Fitting with a simple deep net
Deep nets can outperform random forests
Deepchem wraps a fully-connected network as a
dc.models.MultitaskRegressor. Doing a brief hyperparameter search on these quickly reaches some combinations that exceed the random forest models, and further sweeps should yield even better models. The networks shown here only have one fully-connected layer of variable size—the larger size unsurprisingly tends to do better. The best runs appear at the top of the bar chart above, which is sorted in deceasing order of performance. A layer size of 100 actually seems to yield a negative R^2 score (which is technically possible in the
sklearn definition at least).
Hyperparameter exploration for simple deep net
I ran a W&B Sweep from the simple fully-connected network provided to explore the space of possibilities. You can see the time course of the sweep below, with the best overall model variants at each time step connected in blue.
Some hyperparameters I varied in this initial exploration
- learning rate
- layer configuration (number and sizes)
- batch size
To the right, you can see an automatically generated parameter importance panel, which ranks the relative contribution of these hyperparameters to a higher R^2 score, which is the metric I'm trying to optimize. Recommendations from this panel:
- increase learning rate (highest importance, high positive correlation with R^2)
- lower batch size
- increase dropout
- use multiple layers with a larger first layer
Diving deeper on layer configuration
In the section above, the parallel coordinates plot is not obviously informative about layer configuration: the proportion of better (more yellow) versus worse (more blue) runs is about equal in each node. Grouping the runs by Layer configuration gives me more visibility. Below, each line is a set of runs with the same layer configuration. E.g., "layers: "200 100"" means a first fully-connected layer of 200 neurons, and a second fully-connected layer of 100, while "layers: 1000" means a single fully-connected layer of 1000. You can see the total runs in each group to the right of the group name, and the resulting average R^2 score for that group immediately to the right in the "r2" column.

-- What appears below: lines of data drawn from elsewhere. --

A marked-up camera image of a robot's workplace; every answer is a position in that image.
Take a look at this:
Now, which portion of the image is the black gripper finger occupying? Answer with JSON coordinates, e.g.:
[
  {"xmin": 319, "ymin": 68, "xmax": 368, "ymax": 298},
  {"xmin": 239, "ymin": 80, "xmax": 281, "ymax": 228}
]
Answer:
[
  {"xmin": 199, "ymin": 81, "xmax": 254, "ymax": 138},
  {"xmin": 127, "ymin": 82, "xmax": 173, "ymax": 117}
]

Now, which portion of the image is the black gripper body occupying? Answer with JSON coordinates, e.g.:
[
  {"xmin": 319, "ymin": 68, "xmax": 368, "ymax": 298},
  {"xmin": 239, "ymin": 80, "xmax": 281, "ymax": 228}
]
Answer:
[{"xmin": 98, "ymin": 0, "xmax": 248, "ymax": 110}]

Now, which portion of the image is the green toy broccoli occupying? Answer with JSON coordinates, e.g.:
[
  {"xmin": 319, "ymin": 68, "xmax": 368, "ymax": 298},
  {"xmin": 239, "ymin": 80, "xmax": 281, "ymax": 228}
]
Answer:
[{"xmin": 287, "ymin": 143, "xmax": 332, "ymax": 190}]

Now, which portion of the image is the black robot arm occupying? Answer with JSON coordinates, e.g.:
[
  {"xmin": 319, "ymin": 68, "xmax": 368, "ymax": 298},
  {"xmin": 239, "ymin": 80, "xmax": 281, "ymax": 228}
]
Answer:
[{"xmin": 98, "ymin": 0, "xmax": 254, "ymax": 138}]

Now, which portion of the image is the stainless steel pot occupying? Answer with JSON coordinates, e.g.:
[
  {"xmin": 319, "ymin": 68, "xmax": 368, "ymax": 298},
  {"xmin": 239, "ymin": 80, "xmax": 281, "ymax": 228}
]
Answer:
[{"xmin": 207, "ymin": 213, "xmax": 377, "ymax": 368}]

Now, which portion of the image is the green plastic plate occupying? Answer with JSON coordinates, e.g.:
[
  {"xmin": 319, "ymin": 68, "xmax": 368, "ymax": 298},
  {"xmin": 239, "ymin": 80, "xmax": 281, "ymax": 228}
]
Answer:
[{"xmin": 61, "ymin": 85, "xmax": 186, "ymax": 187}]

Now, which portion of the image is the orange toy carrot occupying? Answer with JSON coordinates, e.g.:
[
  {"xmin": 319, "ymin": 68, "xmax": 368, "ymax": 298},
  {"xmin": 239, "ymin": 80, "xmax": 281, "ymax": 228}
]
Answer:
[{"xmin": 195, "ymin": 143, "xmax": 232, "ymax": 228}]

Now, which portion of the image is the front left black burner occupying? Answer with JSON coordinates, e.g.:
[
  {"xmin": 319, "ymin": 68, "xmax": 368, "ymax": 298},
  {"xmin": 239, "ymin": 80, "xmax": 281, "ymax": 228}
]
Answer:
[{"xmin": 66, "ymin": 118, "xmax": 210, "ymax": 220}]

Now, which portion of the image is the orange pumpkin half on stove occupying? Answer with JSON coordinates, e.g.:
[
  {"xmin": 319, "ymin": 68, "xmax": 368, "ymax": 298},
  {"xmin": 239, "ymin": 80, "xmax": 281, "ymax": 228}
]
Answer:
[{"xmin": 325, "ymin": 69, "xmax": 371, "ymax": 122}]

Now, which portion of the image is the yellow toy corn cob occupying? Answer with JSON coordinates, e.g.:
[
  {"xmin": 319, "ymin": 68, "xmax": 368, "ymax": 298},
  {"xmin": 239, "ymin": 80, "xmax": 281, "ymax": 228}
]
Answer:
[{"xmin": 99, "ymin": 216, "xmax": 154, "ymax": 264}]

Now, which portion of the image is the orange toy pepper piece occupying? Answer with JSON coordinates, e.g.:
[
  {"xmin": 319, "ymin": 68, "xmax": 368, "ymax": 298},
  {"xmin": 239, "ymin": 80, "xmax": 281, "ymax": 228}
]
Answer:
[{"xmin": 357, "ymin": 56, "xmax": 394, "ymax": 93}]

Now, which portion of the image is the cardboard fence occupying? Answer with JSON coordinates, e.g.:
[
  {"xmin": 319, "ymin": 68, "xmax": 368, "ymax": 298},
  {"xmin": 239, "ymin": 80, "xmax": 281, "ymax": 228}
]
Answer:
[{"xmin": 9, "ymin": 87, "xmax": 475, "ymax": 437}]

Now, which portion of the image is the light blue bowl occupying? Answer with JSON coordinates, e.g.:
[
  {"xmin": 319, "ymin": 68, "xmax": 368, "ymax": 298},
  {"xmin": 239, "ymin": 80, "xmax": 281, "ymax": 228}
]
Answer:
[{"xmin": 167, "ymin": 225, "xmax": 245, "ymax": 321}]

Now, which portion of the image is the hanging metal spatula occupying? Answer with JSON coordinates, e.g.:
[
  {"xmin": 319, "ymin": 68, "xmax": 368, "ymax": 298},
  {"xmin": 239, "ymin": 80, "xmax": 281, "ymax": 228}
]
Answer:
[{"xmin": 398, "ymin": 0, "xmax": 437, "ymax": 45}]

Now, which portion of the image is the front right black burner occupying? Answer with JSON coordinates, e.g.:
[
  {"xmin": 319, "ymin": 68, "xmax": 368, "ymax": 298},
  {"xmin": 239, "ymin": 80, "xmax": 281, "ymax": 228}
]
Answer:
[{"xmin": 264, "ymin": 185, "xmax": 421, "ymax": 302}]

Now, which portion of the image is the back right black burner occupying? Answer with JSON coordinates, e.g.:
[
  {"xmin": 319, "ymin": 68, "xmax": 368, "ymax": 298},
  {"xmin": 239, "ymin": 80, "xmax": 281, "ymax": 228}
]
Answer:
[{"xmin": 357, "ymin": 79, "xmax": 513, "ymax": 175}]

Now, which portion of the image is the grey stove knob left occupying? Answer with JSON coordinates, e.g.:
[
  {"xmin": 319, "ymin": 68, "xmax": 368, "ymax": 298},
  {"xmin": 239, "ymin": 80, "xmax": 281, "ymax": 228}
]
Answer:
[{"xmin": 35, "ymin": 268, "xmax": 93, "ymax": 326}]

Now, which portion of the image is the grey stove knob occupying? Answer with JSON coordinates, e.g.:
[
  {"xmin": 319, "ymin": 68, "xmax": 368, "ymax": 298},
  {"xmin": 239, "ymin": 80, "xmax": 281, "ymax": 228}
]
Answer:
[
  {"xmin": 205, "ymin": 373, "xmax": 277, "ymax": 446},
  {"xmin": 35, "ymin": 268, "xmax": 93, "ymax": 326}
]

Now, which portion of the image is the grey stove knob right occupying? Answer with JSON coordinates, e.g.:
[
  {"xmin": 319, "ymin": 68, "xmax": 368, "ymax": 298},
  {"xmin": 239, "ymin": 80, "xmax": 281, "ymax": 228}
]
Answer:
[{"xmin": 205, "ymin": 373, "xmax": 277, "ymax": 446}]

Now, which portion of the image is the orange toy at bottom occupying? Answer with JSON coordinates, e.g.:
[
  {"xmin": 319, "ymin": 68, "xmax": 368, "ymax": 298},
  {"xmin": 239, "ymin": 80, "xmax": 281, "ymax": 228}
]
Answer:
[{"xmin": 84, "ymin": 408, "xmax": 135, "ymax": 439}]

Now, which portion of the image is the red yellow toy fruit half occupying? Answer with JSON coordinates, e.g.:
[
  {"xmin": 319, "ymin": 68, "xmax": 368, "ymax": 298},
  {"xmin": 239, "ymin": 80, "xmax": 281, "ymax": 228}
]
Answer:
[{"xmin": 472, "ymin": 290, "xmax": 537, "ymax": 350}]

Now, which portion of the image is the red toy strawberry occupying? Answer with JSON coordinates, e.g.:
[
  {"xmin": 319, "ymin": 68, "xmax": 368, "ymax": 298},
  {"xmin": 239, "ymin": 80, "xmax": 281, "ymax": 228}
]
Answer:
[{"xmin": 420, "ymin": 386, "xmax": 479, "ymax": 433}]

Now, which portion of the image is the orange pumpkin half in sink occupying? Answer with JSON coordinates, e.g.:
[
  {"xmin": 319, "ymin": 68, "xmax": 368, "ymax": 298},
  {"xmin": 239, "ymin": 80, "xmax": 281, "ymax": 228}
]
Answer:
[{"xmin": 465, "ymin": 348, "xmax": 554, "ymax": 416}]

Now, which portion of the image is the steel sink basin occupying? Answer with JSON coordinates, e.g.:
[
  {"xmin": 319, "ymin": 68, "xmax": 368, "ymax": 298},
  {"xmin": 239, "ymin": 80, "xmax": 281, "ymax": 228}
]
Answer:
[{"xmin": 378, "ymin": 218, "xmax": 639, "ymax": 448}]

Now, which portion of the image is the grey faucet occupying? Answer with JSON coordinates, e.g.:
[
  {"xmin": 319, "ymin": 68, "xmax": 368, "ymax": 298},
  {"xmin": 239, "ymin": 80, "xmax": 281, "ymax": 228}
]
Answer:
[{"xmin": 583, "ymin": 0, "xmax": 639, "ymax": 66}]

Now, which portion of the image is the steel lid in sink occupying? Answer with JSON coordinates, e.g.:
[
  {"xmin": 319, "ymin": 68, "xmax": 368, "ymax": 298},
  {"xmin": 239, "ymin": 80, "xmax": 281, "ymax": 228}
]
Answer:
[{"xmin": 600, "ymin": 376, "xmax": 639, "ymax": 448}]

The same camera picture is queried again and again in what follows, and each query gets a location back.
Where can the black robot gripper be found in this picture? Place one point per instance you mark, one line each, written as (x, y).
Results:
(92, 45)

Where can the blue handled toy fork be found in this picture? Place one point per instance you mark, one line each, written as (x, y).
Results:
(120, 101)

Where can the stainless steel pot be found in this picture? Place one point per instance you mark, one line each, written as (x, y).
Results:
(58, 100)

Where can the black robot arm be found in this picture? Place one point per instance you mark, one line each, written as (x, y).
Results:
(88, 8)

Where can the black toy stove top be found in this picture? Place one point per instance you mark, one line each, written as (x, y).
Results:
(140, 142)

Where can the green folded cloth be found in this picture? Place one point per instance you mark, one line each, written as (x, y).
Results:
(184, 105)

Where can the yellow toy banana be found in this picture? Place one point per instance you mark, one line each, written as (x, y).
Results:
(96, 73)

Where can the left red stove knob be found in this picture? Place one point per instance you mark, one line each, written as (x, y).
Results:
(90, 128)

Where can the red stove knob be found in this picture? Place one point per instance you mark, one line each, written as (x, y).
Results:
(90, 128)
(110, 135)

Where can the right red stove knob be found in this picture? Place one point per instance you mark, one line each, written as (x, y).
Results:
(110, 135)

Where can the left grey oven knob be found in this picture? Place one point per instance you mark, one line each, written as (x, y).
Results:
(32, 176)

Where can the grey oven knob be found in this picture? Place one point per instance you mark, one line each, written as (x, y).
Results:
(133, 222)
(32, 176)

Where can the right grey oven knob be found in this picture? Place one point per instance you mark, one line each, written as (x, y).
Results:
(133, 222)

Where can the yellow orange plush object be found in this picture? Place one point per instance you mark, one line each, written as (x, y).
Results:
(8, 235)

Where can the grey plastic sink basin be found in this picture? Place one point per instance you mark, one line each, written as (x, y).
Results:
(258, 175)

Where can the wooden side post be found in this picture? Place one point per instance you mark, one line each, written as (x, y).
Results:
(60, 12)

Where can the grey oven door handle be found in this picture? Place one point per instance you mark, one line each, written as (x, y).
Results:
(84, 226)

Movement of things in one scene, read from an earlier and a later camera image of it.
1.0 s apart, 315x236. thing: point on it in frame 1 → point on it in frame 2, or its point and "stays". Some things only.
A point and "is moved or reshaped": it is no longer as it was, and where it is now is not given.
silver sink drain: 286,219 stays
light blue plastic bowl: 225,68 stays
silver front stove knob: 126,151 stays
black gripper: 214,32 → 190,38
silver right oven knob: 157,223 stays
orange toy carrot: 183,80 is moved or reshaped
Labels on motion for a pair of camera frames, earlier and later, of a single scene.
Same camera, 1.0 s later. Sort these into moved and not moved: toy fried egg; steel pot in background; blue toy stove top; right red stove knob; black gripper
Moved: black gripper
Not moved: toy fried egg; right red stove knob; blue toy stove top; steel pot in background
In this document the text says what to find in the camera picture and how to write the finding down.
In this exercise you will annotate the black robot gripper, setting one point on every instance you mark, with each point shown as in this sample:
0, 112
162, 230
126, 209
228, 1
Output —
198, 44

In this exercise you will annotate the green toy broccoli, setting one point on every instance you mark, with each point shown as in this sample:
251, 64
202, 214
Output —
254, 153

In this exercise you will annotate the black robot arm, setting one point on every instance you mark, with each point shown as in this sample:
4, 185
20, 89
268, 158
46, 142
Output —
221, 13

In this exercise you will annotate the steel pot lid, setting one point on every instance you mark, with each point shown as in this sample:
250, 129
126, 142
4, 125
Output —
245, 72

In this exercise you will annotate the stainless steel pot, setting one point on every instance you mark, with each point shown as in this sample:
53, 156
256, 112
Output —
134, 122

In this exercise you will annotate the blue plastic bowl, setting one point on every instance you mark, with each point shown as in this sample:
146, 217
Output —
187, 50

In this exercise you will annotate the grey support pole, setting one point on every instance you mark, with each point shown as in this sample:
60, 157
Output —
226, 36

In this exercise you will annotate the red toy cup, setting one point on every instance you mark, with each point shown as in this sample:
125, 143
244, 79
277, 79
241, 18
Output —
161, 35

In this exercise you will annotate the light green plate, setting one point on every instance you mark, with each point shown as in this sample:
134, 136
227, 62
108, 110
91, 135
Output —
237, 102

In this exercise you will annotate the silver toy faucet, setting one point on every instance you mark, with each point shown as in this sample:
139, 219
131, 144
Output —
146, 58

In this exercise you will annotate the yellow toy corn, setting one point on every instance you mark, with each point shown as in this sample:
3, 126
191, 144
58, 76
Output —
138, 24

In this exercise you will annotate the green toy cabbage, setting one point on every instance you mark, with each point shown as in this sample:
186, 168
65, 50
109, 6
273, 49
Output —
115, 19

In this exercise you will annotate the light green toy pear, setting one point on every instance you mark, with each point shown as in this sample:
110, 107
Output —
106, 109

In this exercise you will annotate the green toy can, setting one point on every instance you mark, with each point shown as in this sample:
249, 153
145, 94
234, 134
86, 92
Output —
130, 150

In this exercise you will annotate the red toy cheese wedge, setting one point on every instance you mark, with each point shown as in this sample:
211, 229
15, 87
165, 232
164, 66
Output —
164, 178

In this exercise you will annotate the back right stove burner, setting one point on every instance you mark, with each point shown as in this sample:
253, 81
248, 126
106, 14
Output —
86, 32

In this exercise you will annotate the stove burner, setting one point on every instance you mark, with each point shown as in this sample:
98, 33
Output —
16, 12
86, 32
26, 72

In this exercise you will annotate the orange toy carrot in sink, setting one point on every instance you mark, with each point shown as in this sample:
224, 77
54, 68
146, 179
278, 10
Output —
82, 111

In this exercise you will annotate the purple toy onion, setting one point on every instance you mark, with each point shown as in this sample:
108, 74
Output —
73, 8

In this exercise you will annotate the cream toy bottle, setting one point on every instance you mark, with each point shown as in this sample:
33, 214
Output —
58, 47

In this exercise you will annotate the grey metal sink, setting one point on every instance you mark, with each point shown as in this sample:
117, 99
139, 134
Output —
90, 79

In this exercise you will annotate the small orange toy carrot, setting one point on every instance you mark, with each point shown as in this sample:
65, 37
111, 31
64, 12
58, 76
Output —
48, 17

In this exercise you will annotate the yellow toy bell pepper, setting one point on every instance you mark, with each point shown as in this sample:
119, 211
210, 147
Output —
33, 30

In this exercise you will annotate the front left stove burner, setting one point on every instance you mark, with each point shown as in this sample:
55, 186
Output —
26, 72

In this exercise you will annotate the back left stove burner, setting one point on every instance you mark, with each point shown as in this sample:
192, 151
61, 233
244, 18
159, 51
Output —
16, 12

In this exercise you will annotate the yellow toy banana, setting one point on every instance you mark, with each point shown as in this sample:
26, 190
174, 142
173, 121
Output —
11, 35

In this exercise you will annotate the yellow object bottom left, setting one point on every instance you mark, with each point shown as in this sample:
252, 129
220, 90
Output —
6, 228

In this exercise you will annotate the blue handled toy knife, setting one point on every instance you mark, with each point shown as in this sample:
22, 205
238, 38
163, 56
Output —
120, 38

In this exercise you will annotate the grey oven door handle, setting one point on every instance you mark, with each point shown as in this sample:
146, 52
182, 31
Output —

Free variables: the more, the better
Observations from this plot:
larger first layers lead to higher R^2 (likely because more free variables let us capture more information)
given a large enough first layer, additional layers seem to help: for example, "500 100 50" strictly outperforms "500 100", and "1000 500" is almost twice as good as "1000"—interestingly, without evidence of overfitting so far.
the variance across all the other dimensions (learning rate, batch size, dropout) in the plot below is relatively small, reassuring us that most of the change in R^2 is due to the layer configuration.
Next step: running a more precise sweep on the promising layer combinations—more layers, larger first layers.